Task brief: Read through the data below and state how many of its lines contain the word "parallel", adding nothing.

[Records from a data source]
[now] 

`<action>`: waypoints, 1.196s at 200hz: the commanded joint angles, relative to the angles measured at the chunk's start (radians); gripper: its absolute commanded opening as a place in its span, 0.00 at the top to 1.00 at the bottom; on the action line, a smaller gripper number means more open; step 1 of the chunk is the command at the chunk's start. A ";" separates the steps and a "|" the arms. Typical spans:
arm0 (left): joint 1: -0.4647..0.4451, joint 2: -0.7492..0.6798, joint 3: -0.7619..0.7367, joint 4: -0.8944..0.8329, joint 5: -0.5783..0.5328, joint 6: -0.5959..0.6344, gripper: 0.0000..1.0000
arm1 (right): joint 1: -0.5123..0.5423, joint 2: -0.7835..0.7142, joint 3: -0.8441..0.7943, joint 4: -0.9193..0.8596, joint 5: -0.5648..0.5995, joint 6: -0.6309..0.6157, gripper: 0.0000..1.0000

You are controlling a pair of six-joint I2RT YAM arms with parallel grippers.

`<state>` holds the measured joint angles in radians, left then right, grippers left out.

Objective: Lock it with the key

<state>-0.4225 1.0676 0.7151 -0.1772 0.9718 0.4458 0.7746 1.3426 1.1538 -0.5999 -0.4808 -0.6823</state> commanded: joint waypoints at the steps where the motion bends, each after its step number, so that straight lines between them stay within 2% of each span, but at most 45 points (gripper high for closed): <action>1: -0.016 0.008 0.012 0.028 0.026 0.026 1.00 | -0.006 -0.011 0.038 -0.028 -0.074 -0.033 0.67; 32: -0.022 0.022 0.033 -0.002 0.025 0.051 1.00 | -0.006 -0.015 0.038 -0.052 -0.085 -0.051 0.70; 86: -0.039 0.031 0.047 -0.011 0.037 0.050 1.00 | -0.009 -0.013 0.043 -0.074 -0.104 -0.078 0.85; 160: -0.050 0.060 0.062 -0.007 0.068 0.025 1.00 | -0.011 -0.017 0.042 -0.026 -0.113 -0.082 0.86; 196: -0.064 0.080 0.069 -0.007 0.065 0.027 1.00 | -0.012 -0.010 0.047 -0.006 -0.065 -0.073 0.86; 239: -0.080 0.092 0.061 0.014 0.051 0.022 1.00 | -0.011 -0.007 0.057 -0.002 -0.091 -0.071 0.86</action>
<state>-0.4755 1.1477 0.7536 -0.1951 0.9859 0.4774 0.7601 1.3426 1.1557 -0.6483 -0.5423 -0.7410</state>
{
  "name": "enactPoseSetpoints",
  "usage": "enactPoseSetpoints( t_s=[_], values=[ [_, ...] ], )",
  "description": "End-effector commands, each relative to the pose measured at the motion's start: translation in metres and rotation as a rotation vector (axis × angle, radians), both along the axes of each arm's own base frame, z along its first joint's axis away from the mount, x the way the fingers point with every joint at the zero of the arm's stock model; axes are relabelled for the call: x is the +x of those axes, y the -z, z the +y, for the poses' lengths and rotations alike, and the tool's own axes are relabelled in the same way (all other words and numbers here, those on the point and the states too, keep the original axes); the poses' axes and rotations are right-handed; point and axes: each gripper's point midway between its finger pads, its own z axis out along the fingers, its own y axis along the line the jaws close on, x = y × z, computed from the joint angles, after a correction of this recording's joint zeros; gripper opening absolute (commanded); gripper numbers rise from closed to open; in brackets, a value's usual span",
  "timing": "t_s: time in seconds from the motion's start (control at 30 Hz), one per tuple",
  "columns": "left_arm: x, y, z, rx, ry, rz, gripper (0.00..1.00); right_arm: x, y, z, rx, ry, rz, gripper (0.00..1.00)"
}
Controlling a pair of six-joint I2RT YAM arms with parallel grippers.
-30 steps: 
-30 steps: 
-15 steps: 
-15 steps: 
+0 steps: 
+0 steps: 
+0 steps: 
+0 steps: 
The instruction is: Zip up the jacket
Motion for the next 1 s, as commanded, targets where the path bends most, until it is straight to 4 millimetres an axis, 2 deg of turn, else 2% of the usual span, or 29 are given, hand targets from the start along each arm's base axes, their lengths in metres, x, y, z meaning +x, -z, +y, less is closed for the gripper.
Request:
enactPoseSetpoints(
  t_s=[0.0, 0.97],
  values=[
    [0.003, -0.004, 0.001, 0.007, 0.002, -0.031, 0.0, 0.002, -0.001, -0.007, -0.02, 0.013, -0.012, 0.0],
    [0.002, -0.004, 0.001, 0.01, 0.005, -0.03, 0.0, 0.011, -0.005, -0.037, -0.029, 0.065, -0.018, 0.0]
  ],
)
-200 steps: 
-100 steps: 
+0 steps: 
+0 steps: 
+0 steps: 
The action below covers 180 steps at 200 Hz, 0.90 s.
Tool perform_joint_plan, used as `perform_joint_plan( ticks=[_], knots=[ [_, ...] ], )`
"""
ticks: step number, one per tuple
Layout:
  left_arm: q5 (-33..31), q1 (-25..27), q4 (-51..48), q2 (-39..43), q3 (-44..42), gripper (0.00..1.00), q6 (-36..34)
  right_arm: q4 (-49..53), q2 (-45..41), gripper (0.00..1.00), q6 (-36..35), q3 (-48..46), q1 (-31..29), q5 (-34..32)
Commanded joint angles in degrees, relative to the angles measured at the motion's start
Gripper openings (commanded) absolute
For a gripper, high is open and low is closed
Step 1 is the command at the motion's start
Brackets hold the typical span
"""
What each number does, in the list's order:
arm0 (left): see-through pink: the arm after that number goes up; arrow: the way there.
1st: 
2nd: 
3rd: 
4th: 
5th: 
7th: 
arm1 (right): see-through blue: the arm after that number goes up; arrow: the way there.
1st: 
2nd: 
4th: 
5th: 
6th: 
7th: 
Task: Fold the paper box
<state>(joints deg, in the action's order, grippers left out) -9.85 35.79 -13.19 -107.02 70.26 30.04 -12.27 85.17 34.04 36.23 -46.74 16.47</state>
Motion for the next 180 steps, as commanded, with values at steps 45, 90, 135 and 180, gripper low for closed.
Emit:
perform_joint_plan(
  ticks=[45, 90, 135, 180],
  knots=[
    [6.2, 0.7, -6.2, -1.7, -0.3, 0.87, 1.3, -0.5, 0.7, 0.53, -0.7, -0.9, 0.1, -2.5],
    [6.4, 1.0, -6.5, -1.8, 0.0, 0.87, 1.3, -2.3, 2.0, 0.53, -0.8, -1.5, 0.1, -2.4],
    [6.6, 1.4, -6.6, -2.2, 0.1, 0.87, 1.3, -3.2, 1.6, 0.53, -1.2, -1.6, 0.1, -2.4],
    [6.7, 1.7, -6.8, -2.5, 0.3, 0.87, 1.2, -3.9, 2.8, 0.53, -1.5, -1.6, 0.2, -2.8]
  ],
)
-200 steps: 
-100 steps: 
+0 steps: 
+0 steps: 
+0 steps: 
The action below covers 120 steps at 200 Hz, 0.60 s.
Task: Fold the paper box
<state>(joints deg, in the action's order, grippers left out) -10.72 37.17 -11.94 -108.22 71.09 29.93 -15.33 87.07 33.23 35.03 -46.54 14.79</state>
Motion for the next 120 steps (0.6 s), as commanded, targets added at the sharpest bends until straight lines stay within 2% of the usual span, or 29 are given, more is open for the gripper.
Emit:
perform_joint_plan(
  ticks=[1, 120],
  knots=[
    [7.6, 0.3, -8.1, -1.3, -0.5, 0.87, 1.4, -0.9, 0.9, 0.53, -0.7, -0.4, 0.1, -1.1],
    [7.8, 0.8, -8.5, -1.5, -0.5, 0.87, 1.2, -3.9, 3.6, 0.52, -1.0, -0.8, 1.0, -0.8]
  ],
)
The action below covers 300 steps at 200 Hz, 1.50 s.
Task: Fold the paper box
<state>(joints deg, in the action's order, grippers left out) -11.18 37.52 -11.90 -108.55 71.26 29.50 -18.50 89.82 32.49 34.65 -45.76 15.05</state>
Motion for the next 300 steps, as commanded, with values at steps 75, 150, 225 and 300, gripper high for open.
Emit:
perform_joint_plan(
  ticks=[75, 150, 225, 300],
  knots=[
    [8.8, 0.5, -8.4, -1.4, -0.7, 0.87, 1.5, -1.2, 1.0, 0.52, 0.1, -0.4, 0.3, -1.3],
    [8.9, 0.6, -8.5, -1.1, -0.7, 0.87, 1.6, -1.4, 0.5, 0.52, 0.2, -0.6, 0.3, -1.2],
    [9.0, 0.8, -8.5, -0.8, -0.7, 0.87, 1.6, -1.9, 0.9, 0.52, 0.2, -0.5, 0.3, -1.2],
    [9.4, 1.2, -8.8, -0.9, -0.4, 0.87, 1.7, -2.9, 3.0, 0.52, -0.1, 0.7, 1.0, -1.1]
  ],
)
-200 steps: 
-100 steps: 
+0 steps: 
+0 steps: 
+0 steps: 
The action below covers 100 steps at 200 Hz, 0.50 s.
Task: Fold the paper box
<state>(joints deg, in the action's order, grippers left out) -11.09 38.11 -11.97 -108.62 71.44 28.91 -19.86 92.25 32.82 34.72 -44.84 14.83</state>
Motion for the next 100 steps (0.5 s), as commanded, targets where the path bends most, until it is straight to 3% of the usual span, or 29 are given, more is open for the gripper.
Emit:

Response box: 2